Between the discovery and his purchase of a new power supply, I again headed to my partner’s dad’s box of parts and took a 1000W power supply.
Sadly, there were not enough internal power cables available to make it work (it didn’t have them internally linked, and there was a bag of extra cables).
So that’s sitting on the floor right now, waiting to return to the box of parts.
The 750W did not work. Well, let me be more specific, it did work. Things were getting power, and fans were running, and the optical drive (yes, I still have one of those) was spinning.
It still would not boot. So everything is getting power. I swapped out the new graphics card for the original.
Nothing. Tried HDMI and Display port. Nothing. I removed the SSD and tried to start with only the previous boot drive in it. Nothing. I’m not sure what else to do.
Listen, I’ve never built a brand new PC from used and new parts before
Theoretically, having it constructed by someone who works in IT (though, at the very start of his career) should be enough to get it working and not forcing me to work off an also eight-year-old laptop this week. Chances are, I fucked something up somewhere.
The processor is fine, the triangle is pointed in the right direction and no pins are bent. Everything is plugged in the right place. It’s a freaking mystery.
So now I’m at an impasse. I’ve spent about $300 (he bought the power supply, happy birthday) on a motherboard and an RGB case of which the RGB parts are not supported by the motherboard.
But to that end, what do I spend money on now? What needs to be replaced? If everything has power, is everything working? Is it the processor itself?
How can I test that? I can’t very well put my old processor on that motherboard because it’s not compatible.

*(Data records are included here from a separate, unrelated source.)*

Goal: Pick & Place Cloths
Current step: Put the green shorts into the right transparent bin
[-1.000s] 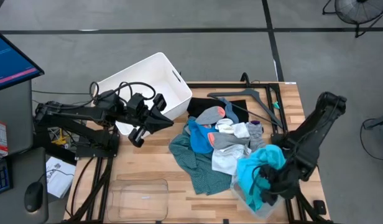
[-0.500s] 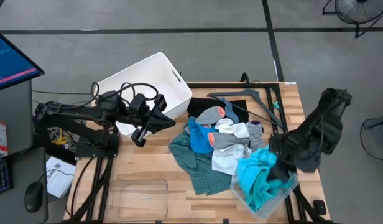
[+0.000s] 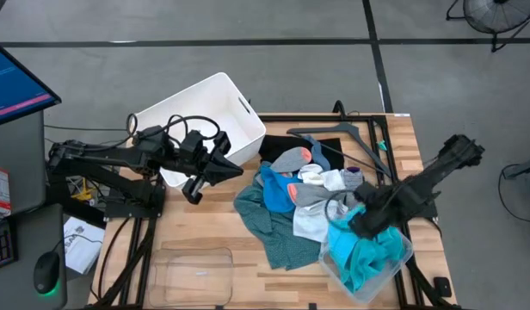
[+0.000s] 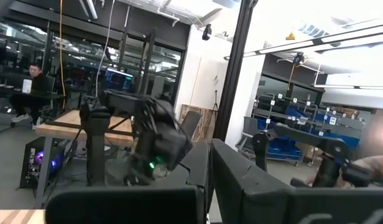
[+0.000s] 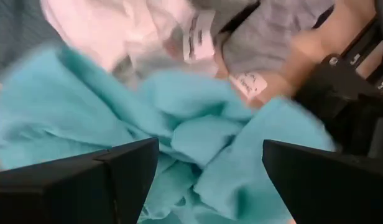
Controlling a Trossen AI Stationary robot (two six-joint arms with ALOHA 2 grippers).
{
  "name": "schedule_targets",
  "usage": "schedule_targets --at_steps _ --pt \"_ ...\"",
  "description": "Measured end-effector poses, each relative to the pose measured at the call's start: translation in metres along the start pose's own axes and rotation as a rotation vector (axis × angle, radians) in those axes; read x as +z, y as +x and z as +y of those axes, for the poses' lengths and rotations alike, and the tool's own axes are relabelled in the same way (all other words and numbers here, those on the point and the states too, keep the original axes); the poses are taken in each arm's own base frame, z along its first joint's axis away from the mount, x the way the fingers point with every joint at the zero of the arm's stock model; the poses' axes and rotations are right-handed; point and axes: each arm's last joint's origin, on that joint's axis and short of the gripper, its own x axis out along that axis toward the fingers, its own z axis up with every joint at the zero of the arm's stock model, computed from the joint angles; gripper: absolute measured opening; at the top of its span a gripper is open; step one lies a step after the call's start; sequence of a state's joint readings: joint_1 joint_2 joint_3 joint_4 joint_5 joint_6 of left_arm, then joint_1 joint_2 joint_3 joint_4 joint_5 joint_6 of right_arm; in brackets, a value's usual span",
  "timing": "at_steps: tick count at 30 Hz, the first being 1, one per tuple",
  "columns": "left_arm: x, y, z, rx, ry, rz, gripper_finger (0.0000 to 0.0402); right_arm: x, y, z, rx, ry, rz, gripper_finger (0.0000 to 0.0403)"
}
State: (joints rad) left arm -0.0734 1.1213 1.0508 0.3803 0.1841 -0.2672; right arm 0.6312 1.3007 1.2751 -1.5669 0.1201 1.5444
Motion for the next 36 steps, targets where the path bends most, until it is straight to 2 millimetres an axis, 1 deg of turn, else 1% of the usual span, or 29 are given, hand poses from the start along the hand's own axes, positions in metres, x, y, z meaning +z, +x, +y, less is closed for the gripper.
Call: schedule_targets --at_steps 5,8,11,15,18,21,24,28,32,36 --pt "0.0 0.0 0.0 0.001 -0.001 0.003 0.0004 -0.01 0.017 0.022 -0.051 -0.041 0.016 0.028" --pt "0.0 0.0 0.0 0.001 -0.001 0.003 0.0004 -0.018 0.025 0.032 -0.07 -0.041 0.038 0.027" --pt "0.0 0.0 0.0 0.001 -0.001 0.004 0.0004 -0.026 0.031 0.041 -0.066 -0.03 0.034 0.0245" --pt "0.0 0.0 0.0 0.001 -0.001 0.003 0.0004 -0.037 0.042 0.05 -0.127 -0.032 0.024 0.0203" --pt "0.0 0.0 0.0 0.001 -0.001 0.004 0.0004 -0.046 0.059 0.056 -0.156 -0.022 0.017 0.0174" --pt "0.0 0.0 0.0 0.0 -0.001 0.003 0.0004 -0.054 0.078 0.061 -0.138 -0.014 0.02 0.0151" --pt "0.0 0.0 0.0 0.001 -0.001 0.003 0.0004 -0.061 0.096 0.062 -0.105 0.018 0.026 0.0131" --pt "0.0 0.0 0.0 0.001 -0.001 0.004 0.0004 -0.07 0.114 0.058 -0.073 0.07 0.023 0.0115" --pt "0.0 0.0 0.0 0.0 -0.001 0.004 0.0004 -0.082 0.122 0.049 -0.085 0.094 0.007 0.0111" --pt "0.0 0.0 0.0 0.001 -0.001 0.005 0.0004 -0.091 0.125 0.045 -0.084 0.067 -0.015 0.0111"
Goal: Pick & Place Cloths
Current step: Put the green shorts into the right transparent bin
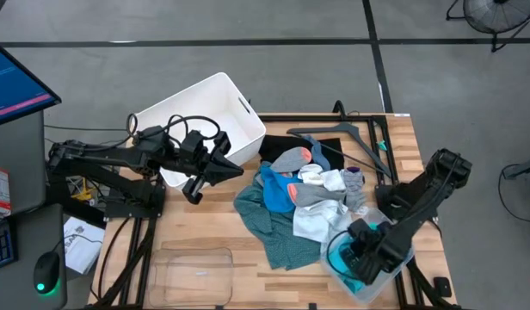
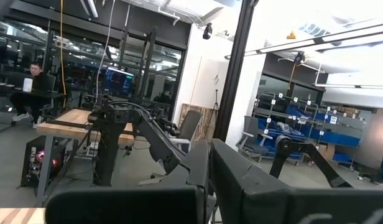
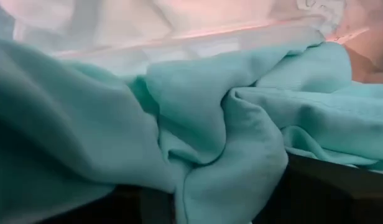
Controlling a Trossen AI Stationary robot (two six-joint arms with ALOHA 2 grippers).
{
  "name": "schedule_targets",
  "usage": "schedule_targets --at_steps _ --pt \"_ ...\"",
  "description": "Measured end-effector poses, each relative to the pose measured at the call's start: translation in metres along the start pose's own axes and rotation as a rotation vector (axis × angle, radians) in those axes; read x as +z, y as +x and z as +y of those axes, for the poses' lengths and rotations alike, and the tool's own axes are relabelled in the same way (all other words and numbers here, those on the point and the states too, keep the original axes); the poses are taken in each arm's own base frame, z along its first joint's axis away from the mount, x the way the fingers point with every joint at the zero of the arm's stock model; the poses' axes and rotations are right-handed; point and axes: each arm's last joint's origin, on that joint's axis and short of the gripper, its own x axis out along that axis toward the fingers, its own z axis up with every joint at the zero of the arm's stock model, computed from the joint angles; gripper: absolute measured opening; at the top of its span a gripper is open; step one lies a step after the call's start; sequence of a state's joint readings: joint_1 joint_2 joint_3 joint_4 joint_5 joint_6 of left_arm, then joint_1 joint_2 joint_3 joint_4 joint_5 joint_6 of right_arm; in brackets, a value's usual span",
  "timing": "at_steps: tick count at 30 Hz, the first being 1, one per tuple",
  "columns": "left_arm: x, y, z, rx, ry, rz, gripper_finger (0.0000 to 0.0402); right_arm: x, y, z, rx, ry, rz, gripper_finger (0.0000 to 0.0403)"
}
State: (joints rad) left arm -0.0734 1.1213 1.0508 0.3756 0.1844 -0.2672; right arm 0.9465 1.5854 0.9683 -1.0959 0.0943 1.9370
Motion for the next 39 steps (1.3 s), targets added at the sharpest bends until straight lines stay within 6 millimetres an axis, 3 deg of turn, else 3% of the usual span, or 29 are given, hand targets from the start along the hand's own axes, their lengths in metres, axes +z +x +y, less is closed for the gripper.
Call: schedule_targets --at_steps 9,15,21,29,39 --pt "0.0 0.0 0.0 0.001 0.0 0.001 0.0004 -0.005 -0.003 0.0 0.054 -0.075 -0.142 0.0111" --pt "0.0 0.0 0.0 0.001 0.0 0.001 0.0004 -0.021 -0.011 -0.005 0.039 -0.186 -0.036 0.0111" --pt "0.0 0.0 0.0 0.001 0.0 0.001 0.0004 -0.026 -0.011 -0.007 0.047 -0.198 -0.069 0.0111" --pt "0.0 0.0 0.001 0.004 0.001 0.001 0.0004 -0.028 0.014 -0.009 0.062 -0.181 0.059 0.0088" --pt "0.0 0.0 0.001 0.004 0.001 0.001 0.0004 -0.013 0.026 -0.006 0.028 -0.135 0.162 0.0077"
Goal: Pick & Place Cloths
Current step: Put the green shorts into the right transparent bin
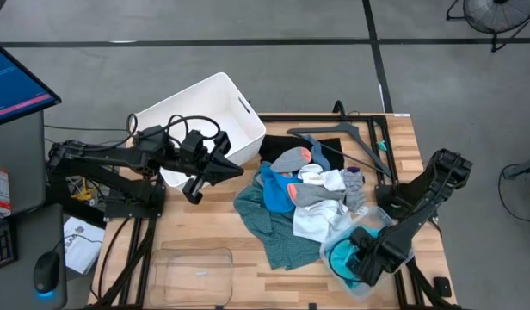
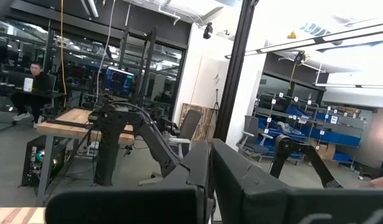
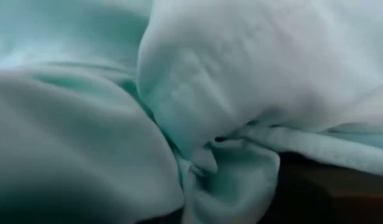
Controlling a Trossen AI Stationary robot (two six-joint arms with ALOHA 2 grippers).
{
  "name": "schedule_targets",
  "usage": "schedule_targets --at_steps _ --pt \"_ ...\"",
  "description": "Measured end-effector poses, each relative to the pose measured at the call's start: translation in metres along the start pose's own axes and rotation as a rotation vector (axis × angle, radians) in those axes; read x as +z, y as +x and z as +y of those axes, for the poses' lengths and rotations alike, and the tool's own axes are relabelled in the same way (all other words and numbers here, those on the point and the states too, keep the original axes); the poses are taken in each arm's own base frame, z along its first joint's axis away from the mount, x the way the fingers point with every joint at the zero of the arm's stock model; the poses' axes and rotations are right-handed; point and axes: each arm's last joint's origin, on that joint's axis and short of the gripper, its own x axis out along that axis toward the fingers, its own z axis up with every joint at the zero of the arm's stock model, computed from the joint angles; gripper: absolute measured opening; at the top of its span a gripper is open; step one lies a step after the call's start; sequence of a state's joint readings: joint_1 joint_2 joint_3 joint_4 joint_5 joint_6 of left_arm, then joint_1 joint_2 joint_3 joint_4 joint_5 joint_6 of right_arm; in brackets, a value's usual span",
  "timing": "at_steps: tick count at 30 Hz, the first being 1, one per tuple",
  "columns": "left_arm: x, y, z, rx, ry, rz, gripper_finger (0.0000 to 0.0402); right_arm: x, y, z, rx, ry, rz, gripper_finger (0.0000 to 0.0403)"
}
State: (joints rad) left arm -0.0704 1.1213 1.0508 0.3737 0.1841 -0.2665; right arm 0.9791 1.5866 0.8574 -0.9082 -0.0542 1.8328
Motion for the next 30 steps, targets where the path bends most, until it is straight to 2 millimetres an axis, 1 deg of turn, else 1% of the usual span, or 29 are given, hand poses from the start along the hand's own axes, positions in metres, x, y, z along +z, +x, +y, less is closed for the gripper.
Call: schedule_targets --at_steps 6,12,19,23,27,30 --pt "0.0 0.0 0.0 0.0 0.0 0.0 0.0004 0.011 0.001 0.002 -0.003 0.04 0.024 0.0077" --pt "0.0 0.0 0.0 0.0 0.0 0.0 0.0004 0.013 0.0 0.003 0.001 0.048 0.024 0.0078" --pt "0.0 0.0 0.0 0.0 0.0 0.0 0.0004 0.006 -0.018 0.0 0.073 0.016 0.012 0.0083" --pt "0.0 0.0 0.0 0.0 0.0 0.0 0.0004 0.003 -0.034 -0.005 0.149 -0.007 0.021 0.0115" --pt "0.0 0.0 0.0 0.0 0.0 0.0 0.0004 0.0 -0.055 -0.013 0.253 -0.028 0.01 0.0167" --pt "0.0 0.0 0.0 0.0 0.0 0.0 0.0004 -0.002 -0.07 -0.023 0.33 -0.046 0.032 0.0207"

Frankly, I should have left well enough alone. Sure, my previous PC took an eternity to boot, it was starting to slow down to Gateway PC running Windows 95 speeds and would often forget to turn on sounds and other peripherals upon boot.
But it worked. Now I’ve got a pile of PC parts taking up half the room, boxes I’m not sure I should throw away yet, screws all over the floor and every USB peripheral plugged into a USB hub plugged into a laptop that would like to be retired but like an actual retiree bagging groceries, cannot.
There is something to be said for building your own PC. First, there is no bloatware that comes with new PCs and you get the satisfaction of plugging things in with your hands and constructing a machine yourself.
But there is also something to be said for just buying a pre-built PC, especially with all the affordable gaming PCs out there because fuck this.
Update: Hooked up the old PC cause I need files off that internal optical drive. It wouldn’t boot when the cooling fan was plugged into the wrong fan slot, so am going to test that theory on the new PC later. Will update.
Update: Yeah, that ain’t it.
Update: at Joe’s suggestion, removed one of the DDR4’s. It booted. Praise Kevin. Turns out one of the ram sticks that Joe sent was faulty. So, disregard the previous 1100 words or so.